Historia Islamica’s publications about the influence of Arabic on the Portuguese language are among the most shared by the website’s followers.
Some researchers believe that 700-1,000 Portuguese words come from Arabic, but recent studies suggest that the number of Arabisms could be much higher.
Several everyday words in Brazil have Arabic origins, such as alface (lettuce), almofada (cushion), acougue (butcher shop) and garrafa (bottle).
“Not to mention architectural terms that we still use today, like alicerce (foundation) and andaime (scaffolding),” said Peixoto.
“Iberian building methods were mostly Arab in the 16th century, and they were brought to the Americas.”
Islamic architectural influence in Latin America is one of the most noticeable cultural traits of Al-Andalus in the region, according to Hernan Taboada, an expert on the subject and a professor at the National Autonomous University of Mexico.
“That can be seen in the architectural style in New Spain, the viceroyalty that extended from the south of the present-day US to Central America,” he told Arab News.
Along with the Viceroyalty of Peru, in South America, that region probably concentrated most of the Moorish settlers in colonial Latin America, Taboada said.
Colonial-era churches in Mexico, from Veracruz on the Atlantic coast to Oaxaca in the south, exhibit evident Moorish artistic traits.
“They’re especially visible in the elements of decoration in those churches,” Taboada said. “Many temples in Mexico undoubtedly have Moorish style, which doesn’t mean they were necessarily built by Moors. In general, such elements were assimilated in Spain and transposed to Latin America.”
The presence of Muslims in New Spain and elsewhere in the region is not easy to verify, given that it was a clandestine presence.
This may be why the subject was ignored in academia for so long, although classical works of Latin American history mentioned it in the 19th and 20th centuries.
“The study of the Moorish presence was mostly resumed by Muslims and people of Arab origin. Those works showed that they weren’t as few in Latin America as was once supposed,” Taboada said.
Although Islam was forbidden, the Moors — like the Jews — largely enjoyed tolerance in the New World, though the Inquisition did act against them at times, he added.
Historian Ricardo Elia, cultural director of the Islamic Center of the Republic of Argentina, has since the 1980s been one of the pioneers in the study of the Moorish presence in the region of La Plata River.
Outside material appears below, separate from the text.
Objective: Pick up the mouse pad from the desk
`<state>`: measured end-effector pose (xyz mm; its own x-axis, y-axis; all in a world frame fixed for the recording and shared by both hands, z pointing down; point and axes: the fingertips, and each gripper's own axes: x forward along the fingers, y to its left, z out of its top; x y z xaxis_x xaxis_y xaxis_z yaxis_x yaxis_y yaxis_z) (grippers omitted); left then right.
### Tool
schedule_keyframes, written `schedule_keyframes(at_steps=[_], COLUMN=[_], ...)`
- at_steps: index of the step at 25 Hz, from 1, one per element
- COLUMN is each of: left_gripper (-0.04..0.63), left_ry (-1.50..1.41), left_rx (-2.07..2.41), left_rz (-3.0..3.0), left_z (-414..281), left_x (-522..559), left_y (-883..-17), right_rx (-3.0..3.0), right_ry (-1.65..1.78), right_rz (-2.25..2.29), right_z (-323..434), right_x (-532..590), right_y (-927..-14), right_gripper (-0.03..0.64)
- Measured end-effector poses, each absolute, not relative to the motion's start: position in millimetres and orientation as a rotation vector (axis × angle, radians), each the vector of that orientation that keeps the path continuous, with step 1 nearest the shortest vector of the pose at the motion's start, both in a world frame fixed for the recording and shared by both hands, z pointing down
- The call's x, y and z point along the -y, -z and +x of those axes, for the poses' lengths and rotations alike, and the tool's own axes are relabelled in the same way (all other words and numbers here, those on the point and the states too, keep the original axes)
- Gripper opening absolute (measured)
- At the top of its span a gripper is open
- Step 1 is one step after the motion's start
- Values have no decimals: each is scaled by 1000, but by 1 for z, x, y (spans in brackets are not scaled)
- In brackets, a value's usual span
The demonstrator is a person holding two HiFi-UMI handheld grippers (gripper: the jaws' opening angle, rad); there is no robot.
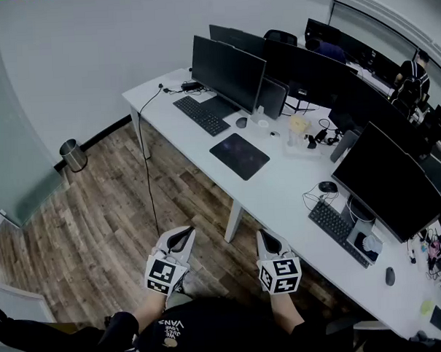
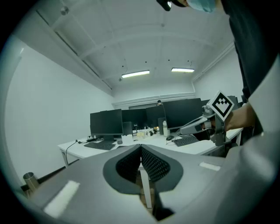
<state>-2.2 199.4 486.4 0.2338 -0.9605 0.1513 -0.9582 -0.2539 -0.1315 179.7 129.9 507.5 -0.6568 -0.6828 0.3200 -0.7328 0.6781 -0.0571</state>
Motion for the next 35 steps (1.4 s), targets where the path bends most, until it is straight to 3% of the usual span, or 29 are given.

“I discovered that the gauchos (the term used in Argentina, Uruguay and southern Brazil for legendary horsemen) are nothing less than Moors,” he told Arab News.
There is an ancient controversy regarding the etymological origin of that term in Argentina. Some scholars say it comes from a Quechuan word, but Elia and other researchers say it comes from chauch, a term with Arabic origins that means something like indomitable.
“In Valencia, Spain, the word chaucho was used to designate horsemen and pastors,” Elia said, adding that most of the crews of the Spanish ships that explored the Americas since the 15th century were composed of Moors, and that the first person to catch sight of the Americas was Rodrigo de Triana, a Moor.
“They needed to leave Spain so they came to the Americas. And they were good sailors.”
Over the centuries, Moors intermarried with other ethnic groups such as the Guarani indigenous people, but their cultural impact in the region is felt to this day.
Elia said empanadas, Argentina’s most typical pastry, have Andalusian origins, as does dulce de leche (caramelized milk).
The linguistic influence on the Spanish language is unquestionable. Elia estimates that there are about 4,000 Arabisms, most of them adopted in Spain.
“But in Argentina and Uruguay, the Moors also impacted our way of pronouncing the words,” he said.
Over the years, Elia has taught classes in universities in Argentina and Chile about the Moorish presence in South America.
“Unfortunately, the community of Lebanese and Syrian descent in Argentina has never shown much interest in such themes. Non-Arab Argentinians have always been the most curious about that,” said Elia, who comes from a Lebanese family.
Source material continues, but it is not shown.